◆ RECORDS SHOWN
* * * * * * *

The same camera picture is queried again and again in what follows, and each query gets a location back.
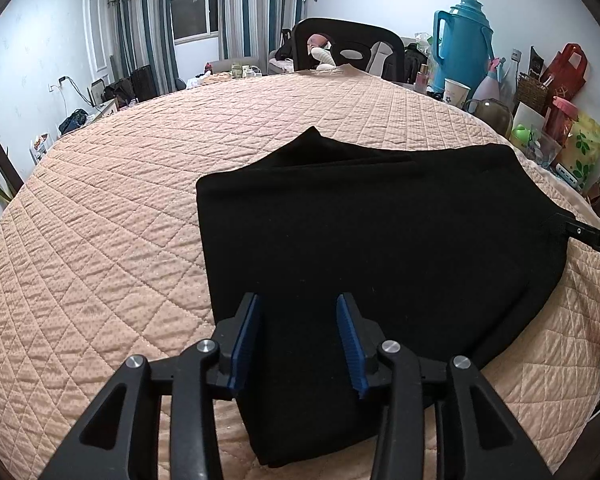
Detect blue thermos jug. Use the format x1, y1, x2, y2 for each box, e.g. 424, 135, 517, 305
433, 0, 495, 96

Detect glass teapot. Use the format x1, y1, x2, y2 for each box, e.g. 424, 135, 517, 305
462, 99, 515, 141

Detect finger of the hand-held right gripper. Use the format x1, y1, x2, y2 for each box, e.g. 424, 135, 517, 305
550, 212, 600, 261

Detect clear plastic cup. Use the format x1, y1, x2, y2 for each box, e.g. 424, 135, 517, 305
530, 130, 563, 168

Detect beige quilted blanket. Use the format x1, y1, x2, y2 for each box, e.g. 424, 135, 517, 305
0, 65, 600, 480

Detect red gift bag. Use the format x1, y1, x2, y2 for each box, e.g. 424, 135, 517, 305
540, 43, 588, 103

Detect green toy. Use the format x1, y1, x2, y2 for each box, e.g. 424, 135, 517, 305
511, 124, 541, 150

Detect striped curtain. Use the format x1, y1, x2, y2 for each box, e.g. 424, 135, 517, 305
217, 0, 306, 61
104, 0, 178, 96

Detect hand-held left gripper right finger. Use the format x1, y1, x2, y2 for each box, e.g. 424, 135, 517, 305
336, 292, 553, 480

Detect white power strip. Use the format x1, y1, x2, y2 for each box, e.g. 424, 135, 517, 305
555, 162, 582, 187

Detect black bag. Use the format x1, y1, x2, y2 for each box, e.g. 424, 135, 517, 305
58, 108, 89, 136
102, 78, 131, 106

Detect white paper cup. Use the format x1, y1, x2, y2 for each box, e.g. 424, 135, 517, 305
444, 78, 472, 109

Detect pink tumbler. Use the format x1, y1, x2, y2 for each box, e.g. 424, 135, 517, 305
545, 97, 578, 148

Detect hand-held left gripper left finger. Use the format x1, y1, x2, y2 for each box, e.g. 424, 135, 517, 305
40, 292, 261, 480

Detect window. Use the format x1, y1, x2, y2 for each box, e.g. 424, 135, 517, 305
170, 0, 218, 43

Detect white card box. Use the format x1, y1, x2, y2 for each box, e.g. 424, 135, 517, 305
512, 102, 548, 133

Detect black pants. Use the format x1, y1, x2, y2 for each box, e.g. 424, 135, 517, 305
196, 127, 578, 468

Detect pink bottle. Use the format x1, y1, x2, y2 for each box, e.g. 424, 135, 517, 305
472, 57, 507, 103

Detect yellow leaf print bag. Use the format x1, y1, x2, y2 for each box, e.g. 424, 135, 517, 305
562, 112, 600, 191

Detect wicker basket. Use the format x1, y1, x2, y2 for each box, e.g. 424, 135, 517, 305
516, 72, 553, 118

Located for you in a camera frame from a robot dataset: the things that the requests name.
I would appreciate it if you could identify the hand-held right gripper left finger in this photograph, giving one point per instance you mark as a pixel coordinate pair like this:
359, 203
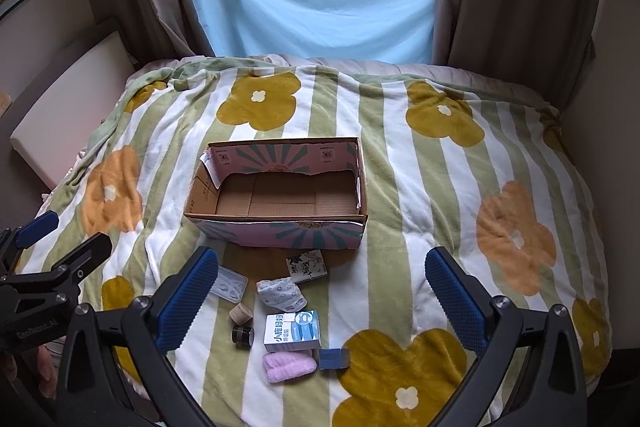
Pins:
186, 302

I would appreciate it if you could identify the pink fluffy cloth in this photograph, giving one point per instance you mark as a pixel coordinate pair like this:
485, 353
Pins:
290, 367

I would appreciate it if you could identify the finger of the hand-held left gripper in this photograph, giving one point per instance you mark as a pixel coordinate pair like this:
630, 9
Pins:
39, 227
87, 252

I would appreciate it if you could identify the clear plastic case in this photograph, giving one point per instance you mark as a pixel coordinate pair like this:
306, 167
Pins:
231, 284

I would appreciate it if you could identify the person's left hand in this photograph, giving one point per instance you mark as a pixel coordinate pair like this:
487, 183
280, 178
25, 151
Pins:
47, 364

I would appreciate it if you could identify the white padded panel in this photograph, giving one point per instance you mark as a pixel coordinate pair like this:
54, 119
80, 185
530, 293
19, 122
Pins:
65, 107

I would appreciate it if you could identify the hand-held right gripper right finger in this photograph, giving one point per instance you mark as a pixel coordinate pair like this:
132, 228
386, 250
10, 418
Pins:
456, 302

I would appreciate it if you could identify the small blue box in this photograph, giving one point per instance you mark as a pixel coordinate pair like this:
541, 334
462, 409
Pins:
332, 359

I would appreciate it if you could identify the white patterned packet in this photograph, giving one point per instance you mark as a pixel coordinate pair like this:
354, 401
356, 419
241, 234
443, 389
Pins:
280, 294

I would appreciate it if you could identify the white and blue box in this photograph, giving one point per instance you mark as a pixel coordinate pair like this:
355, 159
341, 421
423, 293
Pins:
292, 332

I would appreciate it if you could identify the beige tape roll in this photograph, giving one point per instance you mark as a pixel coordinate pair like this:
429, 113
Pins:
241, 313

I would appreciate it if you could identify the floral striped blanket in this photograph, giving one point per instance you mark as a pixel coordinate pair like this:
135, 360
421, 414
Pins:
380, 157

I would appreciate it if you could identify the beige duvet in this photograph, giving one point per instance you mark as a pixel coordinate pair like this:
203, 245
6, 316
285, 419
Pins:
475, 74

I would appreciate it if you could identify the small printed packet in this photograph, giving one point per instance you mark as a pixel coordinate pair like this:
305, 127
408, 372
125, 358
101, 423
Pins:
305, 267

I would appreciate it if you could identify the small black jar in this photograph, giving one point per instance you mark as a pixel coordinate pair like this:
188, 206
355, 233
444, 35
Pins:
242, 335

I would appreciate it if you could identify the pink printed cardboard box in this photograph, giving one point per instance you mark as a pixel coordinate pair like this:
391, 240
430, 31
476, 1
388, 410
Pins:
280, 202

* * * * * * *

◆ TASK DESCRIPTION
The response should repeat every entry above exactly and include none of the pictures.

◆ ANSWER AREA
The same camera picture is queried again and again in what follows, and each query gets a location back.
Detect blue thermos jug. Use the format x1, y1, x2, y2 for each box, e.g. 424, 135, 517, 305
433, 0, 495, 96

Detect glass teapot. Use the format x1, y1, x2, y2 for each box, e.g. 424, 135, 517, 305
462, 99, 515, 141

Detect finger of the hand-held right gripper. Use the format x1, y1, x2, y2 for each box, e.g. 424, 135, 517, 305
550, 212, 600, 261

Detect clear plastic cup. Use the format x1, y1, x2, y2 for each box, e.g. 424, 135, 517, 305
530, 130, 563, 168

Detect beige quilted blanket. Use the format x1, y1, x2, y2 for each box, e.g. 424, 135, 517, 305
0, 65, 600, 480

Detect red gift bag. Use the format x1, y1, x2, y2 for each box, e.g. 424, 135, 517, 305
540, 43, 588, 103

Detect green toy. Use the format x1, y1, x2, y2 for each box, e.g. 424, 135, 517, 305
511, 124, 541, 150

Detect striped curtain. Use the format x1, y1, x2, y2 for each box, e.g. 424, 135, 517, 305
217, 0, 306, 61
104, 0, 178, 96

Detect hand-held left gripper right finger. Use the format x1, y1, x2, y2 for each box, e.g. 424, 135, 517, 305
336, 292, 553, 480

Detect white power strip. Use the format x1, y1, x2, y2 for each box, e.g. 424, 135, 517, 305
555, 162, 582, 187

Detect black bag. Use the format x1, y1, x2, y2 for each box, e.g. 424, 135, 517, 305
58, 108, 89, 136
102, 78, 131, 106

Detect white paper cup. Use the format x1, y1, x2, y2 for each box, e.g. 424, 135, 517, 305
444, 78, 472, 109

Detect pink tumbler. Use the format x1, y1, x2, y2 for each box, e.g. 424, 135, 517, 305
545, 97, 578, 148

Detect hand-held left gripper left finger. Use the format x1, y1, x2, y2 for each box, e.g. 424, 135, 517, 305
40, 292, 261, 480

Detect window. Use the format x1, y1, x2, y2 for each box, e.g. 424, 135, 517, 305
170, 0, 218, 43

Detect white card box. Use the format x1, y1, x2, y2 for each box, e.g. 424, 135, 517, 305
512, 102, 548, 133

Detect black pants. Use the format x1, y1, x2, y2 for each box, e.g. 424, 135, 517, 305
196, 127, 578, 468

Detect pink bottle. Use the format x1, y1, x2, y2 for each box, e.g. 424, 135, 517, 305
472, 57, 507, 103

Detect yellow leaf print bag. Use the format x1, y1, x2, y2 for each box, e.g. 424, 135, 517, 305
562, 112, 600, 191

Detect wicker basket. Use the format x1, y1, x2, y2 for each box, e.g. 424, 135, 517, 305
516, 72, 553, 118

Located for you in a camera frame from a robot dataset: the things that the requests name.
I would appreciate it if you could identify the hand-held right gripper left finger in this photograph, giving one point per instance you mark as a pixel coordinate pair like this:
359, 203
Pins:
186, 302

I would appreciate it if you could identify the pink fluffy cloth in this photograph, giving one point per instance you mark as a pixel coordinate pair like this:
485, 353
Pins:
290, 367

I would appreciate it if you could identify the finger of the hand-held left gripper in this photograph, giving one point per instance you mark as a pixel coordinate pair like this:
630, 9
Pins:
39, 227
87, 252

I would appreciate it if you could identify the clear plastic case in this photograph, giving one point per instance you mark as a pixel coordinate pair like this:
306, 167
Pins:
231, 284

I would appreciate it if you could identify the person's left hand in this photograph, giving one point per instance you mark as a pixel coordinate pair like this:
487, 183
280, 178
25, 151
Pins:
47, 364

I would appreciate it if you could identify the white padded panel in this photograph, giving one point per instance you mark as a pixel coordinate pair like this:
54, 119
80, 185
530, 293
19, 122
Pins:
65, 107

I would appreciate it if you could identify the hand-held right gripper right finger in this photograph, giving one point per instance you mark as a pixel coordinate pair like this:
132, 228
386, 250
10, 418
Pins:
456, 302

I would appreciate it if you could identify the small blue box in this photograph, giving one point per instance you mark as a pixel coordinate pair like this:
541, 334
462, 409
Pins:
332, 359

I would appreciate it if you could identify the white patterned packet in this photograph, giving one point per instance you mark as a pixel coordinate pair like this:
354, 401
356, 419
241, 234
443, 389
Pins:
280, 294

I would appreciate it if you could identify the white and blue box in this photograph, giving one point per instance you mark as a pixel coordinate pair like this:
355, 159
341, 421
423, 293
Pins:
292, 332

I would appreciate it if you could identify the beige tape roll in this photograph, giving one point per instance you mark as a pixel coordinate pair like this:
429, 113
Pins:
241, 313

I would appreciate it if you could identify the floral striped blanket in this photograph, giving one point per instance you mark as a pixel coordinate pair like this:
135, 360
421, 414
Pins:
380, 157

I would appreciate it if you could identify the beige duvet in this photograph, giving one point per instance you mark as a pixel coordinate pair like this:
203, 245
6, 316
285, 419
Pins:
475, 74

I would appreciate it if you could identify the small printed packet in this photograph, giving one point per instance you mark as a pixel coordinate pair like this:
305, 127
408, 372
125, 358
101, 423
Pins:
305, 267

I would appreciate it if you could identify the small black jar in this photograph, giving one point per instance you mark as a pixel coordinate pair like this:
188, 206
355, 233
444, 35
Pins:
242, 335

I would appreciate it if you could identify the pink printed cardboard box in this photograph, giving one point per instance you mark as a pixel coordinate pair like this:
391, 240
430, 31
476, 1
388, 410
Pins:
280, 202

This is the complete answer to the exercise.